Public high school in Chicago, Illinois, United States

Paul Robeson High School was a public four-year high school located in the Englewood neighborhood on the south side of Chicago, Illinois, United States. Opened in September 1977, Robeson was a part of the Chicago Public Schools district. The school was named in honor of African-American entertainer and athlete Paul Robeson. After years of declining enrollment and low academic performance, the school closed after the 2017–2018 school year and was later demolished in September 2018.

==History==
Prior to becoming Robeson High School, the school was known as Parker High School from 1901 to 1977. Parker was located at 68th and Stewart Avenue (6800 S. Stewart Avenue) about 100 yards away from the present Robeson location in the Englewood area of Chicago. At the time, the school was located on the same campus with Wilson Junior college and Chicago Teachers College. The new school building was constructed on the former Normal Avenue Park site, named for Robeson, opened on September 6, 1977.

During the 2003–2004 and 2004–2005 school years, Robeson served as a receiving school for students affected by the closings of Englewood High School (which was located about 2.5 miles away) and Calumet High School, which led to Robeson being overcrowded. By the 2014–2015 school year, CPS considered the campus for consolidation due to its low–enrollment. Due to low enrollment and poor academic performance, Chicago Public Schools decided to close Robeson along with three other neighborhood high schools: Harper, Hope College Prep and Team Englewood. Robeson held its last graduation on June 12, 2018 and closed.
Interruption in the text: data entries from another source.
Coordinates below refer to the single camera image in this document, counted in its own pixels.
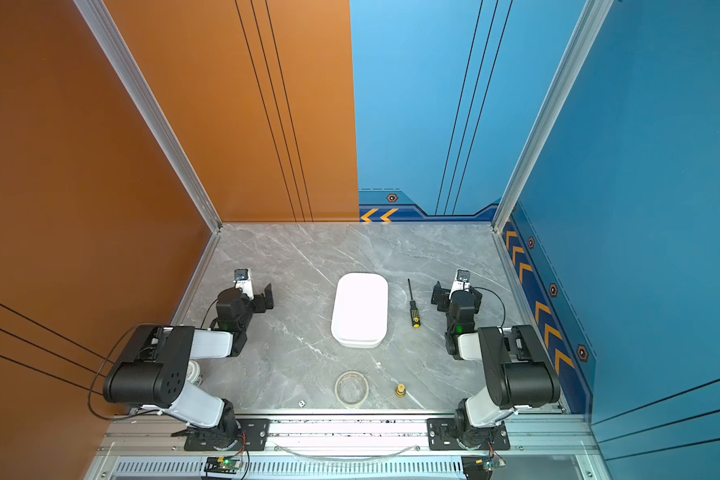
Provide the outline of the black yellow screwdriver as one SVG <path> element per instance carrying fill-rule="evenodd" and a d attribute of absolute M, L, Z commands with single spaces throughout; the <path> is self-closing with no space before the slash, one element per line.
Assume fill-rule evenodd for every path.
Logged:
<path fill-rule="evenodd" d="M 421 326 L 420 313 L 417 307 L 417 303 L 414 299 L 413 289 L 411 280 L 407 280 L 408 291 L 409 291 L 409 313 L 411 318 L 411 324 L 413 328 L 419 328 Z"/>

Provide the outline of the aluminium frame rail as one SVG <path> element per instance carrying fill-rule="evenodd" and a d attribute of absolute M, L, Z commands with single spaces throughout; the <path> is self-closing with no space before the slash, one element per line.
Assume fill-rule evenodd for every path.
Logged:
<path fill-rule="evenodd" d="M 450 418 L 430 411 L 252 411 L 239 418 L 268 418 L 261 452 L 183 449 L 177 423 L 162 417 L 109 427 L 88 479 L 210 479 L 209 456 L 246 464 L 241 479 L 466 479 L 462 456 L 501 457 L 492 479 L 607 479 L 610 474 L 580 415 L 527 413 L 506 425 L 511 449 L 429 448 L 426 420 Z"/>

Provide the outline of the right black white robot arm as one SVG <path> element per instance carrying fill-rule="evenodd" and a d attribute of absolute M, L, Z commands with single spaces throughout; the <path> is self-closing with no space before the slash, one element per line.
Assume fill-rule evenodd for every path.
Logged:
<path fill-rule="evenodd" d="M 482 291 L 467 283 L 433 287 L 431 303 L 446 316 L 445 347 L 456 360 L 478 361 L 483 386 L 460 401 L 451 423 L 434 429 L 433 447 L 467 450 L 510 448 L 505 424 L 523 410 L 560 400 L 558 373 L 533 326 L 478 327 Z"/>

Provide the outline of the clear tape roll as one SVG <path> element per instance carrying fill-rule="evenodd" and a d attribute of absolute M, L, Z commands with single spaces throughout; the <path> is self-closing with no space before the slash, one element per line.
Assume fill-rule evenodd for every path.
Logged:
<path fill-rule="evenodd" d="M 342 373 L 334 384 L 334 394 L 340 404 L 347 408 L 359 408 L 369 394 L 366 377 L 357 371 Z"/>

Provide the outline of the right circuit board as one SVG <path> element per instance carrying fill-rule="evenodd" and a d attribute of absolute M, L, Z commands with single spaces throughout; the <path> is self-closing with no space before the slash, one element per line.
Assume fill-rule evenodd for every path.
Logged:
<path fill-rule="evenodd" d="M 497 470 L 506 466 L 501 457 L 462 456 L 461 462 L 467 480 L 491 480 Z"/>

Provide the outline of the left green circuit board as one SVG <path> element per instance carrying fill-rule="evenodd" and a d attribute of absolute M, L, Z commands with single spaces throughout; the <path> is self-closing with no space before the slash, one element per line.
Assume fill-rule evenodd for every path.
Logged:
<path fill-rule="evenodd" d="M 209 456 L 205 459 L 203 476 L 210 479 L 241 479 L 245 462 L 233 456 Z"/>

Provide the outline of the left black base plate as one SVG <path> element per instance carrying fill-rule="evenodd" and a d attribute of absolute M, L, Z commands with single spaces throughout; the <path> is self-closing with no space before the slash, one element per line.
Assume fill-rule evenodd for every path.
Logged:
<path fill-rule="evenodd" d="M 176 432 L 174 437 L 183 436 L 183 449 L 189 452 L 261 452 L 265 450 L 269 430 L 268 418 L 237 418 L 231 429 L 189 427 L 186 431 Z"/>

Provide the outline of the white plastic bin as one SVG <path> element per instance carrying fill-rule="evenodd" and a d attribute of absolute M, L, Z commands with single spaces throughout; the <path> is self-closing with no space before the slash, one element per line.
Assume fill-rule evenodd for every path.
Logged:
<path fill-rule="evenodd" d="M 372 349 L 388 328 L 388 282 L 375 273 L 347 273 L 337 284 L 331 333 L 342 346 Z"/>

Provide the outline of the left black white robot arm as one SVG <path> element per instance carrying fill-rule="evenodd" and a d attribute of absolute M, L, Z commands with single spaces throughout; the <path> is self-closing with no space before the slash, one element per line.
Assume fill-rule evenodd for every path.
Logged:
<path fill-rule="evenodd" d="M 173 435 L 186 439 L 187 451 L 261 451 L 269 422 L 238 419 L 231 401 L 204 391 L 187 373 L 192 361 L 242 353 L 253 315 L 274 308 L 272 286 L 252 295 L 234 286 L 217 296 L 215 307 L 217 317 L 208 329 L 137 326 L 107 374 L 102 396 L 182 422 L 184 428 Z"/>

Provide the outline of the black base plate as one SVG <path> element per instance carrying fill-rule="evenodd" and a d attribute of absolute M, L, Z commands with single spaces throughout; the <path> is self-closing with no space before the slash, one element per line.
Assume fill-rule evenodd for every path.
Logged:
<path fill-rule="evenodd" d="M 269 430 L 268 418 L 237 418 L 231 429 L 189 427 L 186 431 L 176 432 L 174 437 L 183 436 L 183 449 L 189 452 L 261 452 L 265 450 Z"/>
<path fill-rule="evenodd" d="M 476 428 L 469 424 L 459 426 L 454 418 L 428 418 L 426 427 L 429 448 L 433 451 L 511 449 L 505 425 Z"/>

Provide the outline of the white cup behind arm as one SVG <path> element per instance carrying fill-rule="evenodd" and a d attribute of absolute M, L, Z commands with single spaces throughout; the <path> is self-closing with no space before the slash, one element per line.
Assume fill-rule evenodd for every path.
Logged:
<path fill-rule="evenodd" d="M 188 361 L 188 366 L 186 370 L 186 381 L 195 386 L 200 386 L 202 384 L 203 377 L 201 366 L 196 360 L 190 359 Z"/>

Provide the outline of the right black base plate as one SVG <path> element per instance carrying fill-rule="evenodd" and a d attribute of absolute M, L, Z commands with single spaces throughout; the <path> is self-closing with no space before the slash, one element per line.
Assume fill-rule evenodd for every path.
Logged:
<path fill-rule="evenodd" d="M 454 418 L 428 418 L 426 427 L 429 448 L 433 451 L 511 449 L 505 425 L 476 428 L 469 424 L 459 426 Z"/>

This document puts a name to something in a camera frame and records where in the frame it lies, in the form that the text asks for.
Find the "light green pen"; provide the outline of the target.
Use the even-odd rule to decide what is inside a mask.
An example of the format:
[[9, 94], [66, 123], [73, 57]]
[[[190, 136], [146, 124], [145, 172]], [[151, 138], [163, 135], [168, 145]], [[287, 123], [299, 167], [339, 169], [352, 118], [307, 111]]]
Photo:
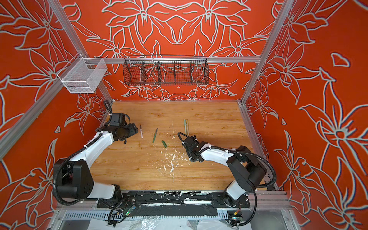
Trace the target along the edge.
[[185, 134], [187, 135], [187, 123], [186, 123], [186, 119], [184, 119], [184, 127], [185, 127]]

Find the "tan pen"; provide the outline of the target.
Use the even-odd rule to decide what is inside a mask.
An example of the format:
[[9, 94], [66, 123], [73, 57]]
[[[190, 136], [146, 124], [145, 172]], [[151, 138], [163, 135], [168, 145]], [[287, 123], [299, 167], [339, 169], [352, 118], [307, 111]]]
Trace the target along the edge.
[[190, 132], [189, 132], [189, 121], [186, 120], [186, 130], [187, 130], [187, 134], [189, 135]]

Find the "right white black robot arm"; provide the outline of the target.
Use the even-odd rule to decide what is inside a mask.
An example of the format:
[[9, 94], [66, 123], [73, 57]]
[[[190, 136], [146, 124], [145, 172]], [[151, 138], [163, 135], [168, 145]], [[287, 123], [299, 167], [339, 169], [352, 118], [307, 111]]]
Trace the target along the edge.
[[261, 185], [267, 173], [265, 160], [253, 154], [245, 146], [225, 149], [207, 142], [199, 142], [196, 136], [178, 132], [178, 138], [191, 162], [211, 161], [228, 167], [234, 180], [224, 190], [220, 204], [234, 207], [243, 195], [253, 193]]

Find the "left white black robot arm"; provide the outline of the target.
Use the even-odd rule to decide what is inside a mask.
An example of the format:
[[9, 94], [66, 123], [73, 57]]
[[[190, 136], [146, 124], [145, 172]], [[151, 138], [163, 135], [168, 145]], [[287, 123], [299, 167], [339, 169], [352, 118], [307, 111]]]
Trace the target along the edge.
[[126, 143], [138, 134], [135, 124], [105, 126], [80, 150], [54, 165], [52, 193], [58, 203], [70, 206], [85, 199], [121, 200], [118, 185], [94, 181], [90, 168], [107, 147], [115, 141]]

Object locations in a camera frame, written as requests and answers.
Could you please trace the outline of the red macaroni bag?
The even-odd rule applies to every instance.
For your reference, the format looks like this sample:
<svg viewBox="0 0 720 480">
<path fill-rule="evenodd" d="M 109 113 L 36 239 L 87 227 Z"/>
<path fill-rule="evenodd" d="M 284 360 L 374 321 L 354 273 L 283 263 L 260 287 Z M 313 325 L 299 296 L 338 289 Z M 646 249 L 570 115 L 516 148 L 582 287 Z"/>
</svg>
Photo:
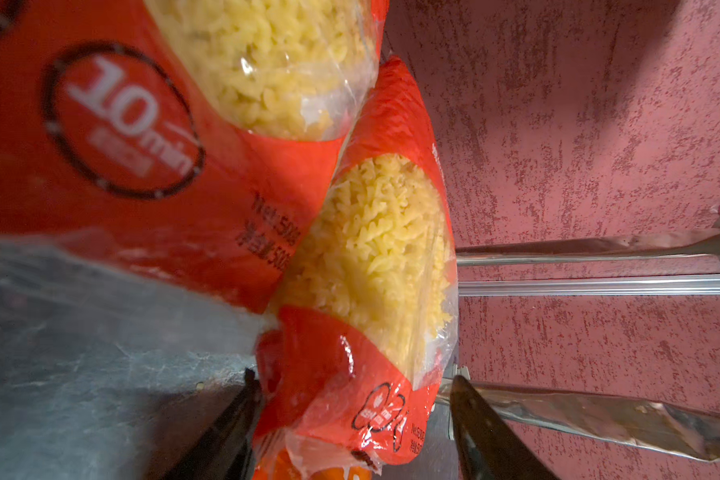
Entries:
<svg viewBox="0 0 720 480">
<path fill-rule="evenodd" d="M 414 460 L 458 333 L 454 238 L 418 85 L 389 58 L 259 339 L 258 479 Z"/>
<path fill-rule="evenodd" d="M 263 311 L 385 1 L 0 1 L 0 237 Z"/>
</svg>

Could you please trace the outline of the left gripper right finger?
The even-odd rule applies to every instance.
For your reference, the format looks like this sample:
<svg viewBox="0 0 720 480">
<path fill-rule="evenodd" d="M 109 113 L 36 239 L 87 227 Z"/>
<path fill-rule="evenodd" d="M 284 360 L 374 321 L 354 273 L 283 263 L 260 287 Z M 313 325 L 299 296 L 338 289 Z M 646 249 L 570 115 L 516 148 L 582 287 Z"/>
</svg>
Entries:
<svg viewBox="0 0 720 480">
<path fill-rule="evenodd" d="M 465 377 L 453 378 L 449 404 L 462 478 L 557 479 Z"/>
</svg>

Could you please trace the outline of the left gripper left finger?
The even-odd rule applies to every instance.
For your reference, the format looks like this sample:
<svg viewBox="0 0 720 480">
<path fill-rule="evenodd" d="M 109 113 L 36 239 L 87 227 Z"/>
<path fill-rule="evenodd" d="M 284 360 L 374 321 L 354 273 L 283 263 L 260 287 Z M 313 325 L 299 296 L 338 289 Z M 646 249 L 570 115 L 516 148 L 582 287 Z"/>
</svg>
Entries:
<svg viewBox="0 0 720 480">
<path fill-rule="evenodd" d="M 162 479 L 251 480 L 253 434 L 262 409 L 261 384 L 247 368 L 241 391 Z"/>
</svg>

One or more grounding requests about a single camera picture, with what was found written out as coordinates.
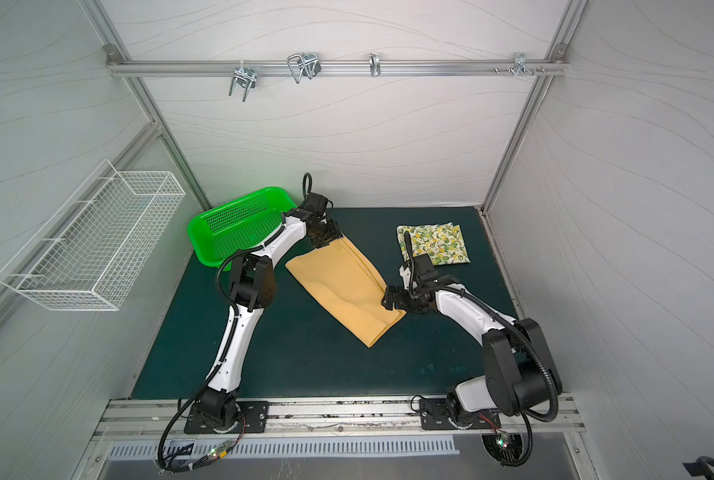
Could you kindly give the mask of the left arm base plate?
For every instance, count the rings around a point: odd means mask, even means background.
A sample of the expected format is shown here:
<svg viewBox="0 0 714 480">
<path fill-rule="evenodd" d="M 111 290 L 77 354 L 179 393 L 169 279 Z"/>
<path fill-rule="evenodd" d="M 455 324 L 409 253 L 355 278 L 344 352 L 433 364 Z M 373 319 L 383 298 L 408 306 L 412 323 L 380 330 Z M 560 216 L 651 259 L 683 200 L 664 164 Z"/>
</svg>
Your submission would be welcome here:
<svg viewBox="0 0 714 480">
<path fill-rule="evenodd" d="M 266 401 L 230 401 L 216 411 L 192 405 L 183 431 L 186 434 L 263 433 L 269 403 Z"/>
</svg>

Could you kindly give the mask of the yellow skirt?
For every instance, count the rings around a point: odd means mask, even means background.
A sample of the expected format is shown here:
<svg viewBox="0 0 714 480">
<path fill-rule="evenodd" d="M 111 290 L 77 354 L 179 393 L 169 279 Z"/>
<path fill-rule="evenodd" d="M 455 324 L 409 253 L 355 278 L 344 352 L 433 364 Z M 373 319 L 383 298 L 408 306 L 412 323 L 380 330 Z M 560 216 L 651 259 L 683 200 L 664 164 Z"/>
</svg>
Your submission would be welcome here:
<svg viewBox="0 0 714 480">
<path fill-rule="evenodd" d="M 289 273 L 364 345 L 372 347 L 406 312 L 385 308 L 387 288 L 370 260 L 346 237 L 297 256 Z"/>
</svg>

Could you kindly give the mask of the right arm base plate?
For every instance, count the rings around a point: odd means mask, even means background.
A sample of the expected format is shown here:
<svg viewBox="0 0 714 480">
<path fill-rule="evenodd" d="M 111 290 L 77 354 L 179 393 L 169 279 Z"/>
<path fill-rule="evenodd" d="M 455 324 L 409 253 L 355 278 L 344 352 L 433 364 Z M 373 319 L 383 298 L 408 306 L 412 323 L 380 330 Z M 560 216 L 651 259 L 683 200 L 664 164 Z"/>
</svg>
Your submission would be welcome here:
<svg viewBox="0 0 714 480">
<path fill-rule="evenodd" d="M 427 398 L 415 395 L 410 408 L 416 413 L 425 431 L 437 430 L 491 430 L 498 432 L 501 422 L 494 409 L 470 412 L 452 395 L 445 398 Z"/>
</svg>

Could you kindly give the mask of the lemon print skirt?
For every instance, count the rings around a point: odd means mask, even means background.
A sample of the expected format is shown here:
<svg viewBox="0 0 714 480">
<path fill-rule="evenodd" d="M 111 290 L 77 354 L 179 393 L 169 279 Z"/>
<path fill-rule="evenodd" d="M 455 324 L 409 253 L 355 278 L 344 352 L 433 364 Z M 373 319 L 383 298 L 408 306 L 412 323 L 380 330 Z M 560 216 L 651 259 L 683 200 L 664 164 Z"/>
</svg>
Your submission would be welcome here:
<svg viewBox="0 0 714 480">
<path fill-rule="evenodd" d="M 404 226 L 396 228 L 403 259 L 409 259 L 404 234 L 409 233 L 413 255 L 427 254 L 434 266 L 466 264 L 471 260 L 466 249 L 461 227 L 452 222 L 436 225 Z"/>
</svg>

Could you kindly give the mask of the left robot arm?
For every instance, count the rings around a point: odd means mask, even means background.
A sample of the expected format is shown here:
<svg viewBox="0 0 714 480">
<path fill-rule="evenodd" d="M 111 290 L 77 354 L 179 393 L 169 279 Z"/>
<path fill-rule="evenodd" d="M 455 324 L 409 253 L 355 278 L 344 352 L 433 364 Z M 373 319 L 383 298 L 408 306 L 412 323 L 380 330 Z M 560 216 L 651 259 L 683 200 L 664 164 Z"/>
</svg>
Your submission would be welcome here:
<svg viewBox="0 0 714 480">
<path fill-rule="evenodd" d="M 325 196 L 309 192 L 296 205 L 283 190 L 267 188 L 203 216 L 208 227 L 217 229 L 213 244 L 224 257 L 214 286 L 228 306 L 218 353 L 192 408 L 194 415 L 207 418 L 209 428 L 228 431 L 240 417 L 243 362 L 255 326 L 276 295 L 275 266 L 303 239 L 320 248 L 341 237 L 328 217 L 330 204 Z"/>
</svg>

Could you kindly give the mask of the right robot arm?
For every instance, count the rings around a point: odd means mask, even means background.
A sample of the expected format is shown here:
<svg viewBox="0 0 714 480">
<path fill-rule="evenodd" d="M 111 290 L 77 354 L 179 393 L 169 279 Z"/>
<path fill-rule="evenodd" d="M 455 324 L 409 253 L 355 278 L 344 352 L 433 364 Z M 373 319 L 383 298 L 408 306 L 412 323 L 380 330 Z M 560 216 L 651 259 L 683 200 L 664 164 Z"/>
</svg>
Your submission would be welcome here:
<svg viewBox="0 0 714 480">
<path fill-rule="evenodd" d="M 399 272 L 402 285 L 385 290 L 385 309 L 435 312 L 457 323 L 481 347 L 484 374 L 453 387 L 448 400 L 452 421 L 483 410 L 543 423 L 556 419 L 562 382 L 536 321 L 497 311 L 455 277 L 440 274 L 427 254 L 404 261 Z"/>
</svg>
The building was later demolished in September 2018. Englewood STEM High School was built on the site, opening on September 3, 2019.

==Athletics==
Robeson competed in the Chicago Public League (CPL) and was a member of the Illinois High School Association (IHSA). The school teams were stylized as the Raiders for boys' teams and the Lady Raiders for girls' teams. The school's boys' tennis team won IHSA state championships in 1937–1938 and 1938–1939 as Parker High School. Since 1974, when the IHSA began sponsoring a state championship tournament in football, Robeson was the only CPL team to play in a state championship football game, finishing second in 5A in 1982–1983, until Phillips won the 4A title in 2015–2016.

==Notable alumni ==

- Carol Moseley Braun, (Parker; 1964) – former U.S. Senator (1993–99) and United States Ambassador to New Zealand (1999–2001). Braun was the first African–American woman elected to the U.S. Senate.
- Eugenia S. Chapman, (Parker; 1939) – educator and Illinois state representative
- Lil Durk (Durk Banks), (attended) – rapper
- Bo Ellis, (Parker; 1973) – former NBA player (1977–80) who spent his entire career with the Denver Nuggets. He was a member of the 1977 NCAA Division I basketball champion Marquette Warriors.
- Tom Hawkins, (Parker; 1955) – former NBA player (1959–69) and first-round draft pick.
- Holle Thee Maxwell, (Parker; 1964) – singer-songwriter with a six decade career and a command of a wide range of genres including opera, jazz, blues, R&B, pop, and country.
- Jannero Pargo, (1998) – professional basketball player.
- Jeremy Pargo, (2005) – professional basketball player.
- Mickey Pruitt, (1983) – former NFL linebacker (1988–92). Pruitt was a member of the Super Bowl XXVII champion Dallas Cowboys. He is currently in charge of football for the Chicago Public League.
- Young Chop (Tyree Pittman), (attended) – record producer and rapper.
- Mavis Staples, (Parker; 1957) – rhythm and blues and gospel singer.
- Jermaine Stewart, (Parker; 1975) – rhythm and blues and pop singer, best known for "We Don't Have to Take Our Clothes Off".
- Famous Dex (Dexter Gore Jr.), (attended) – rapper.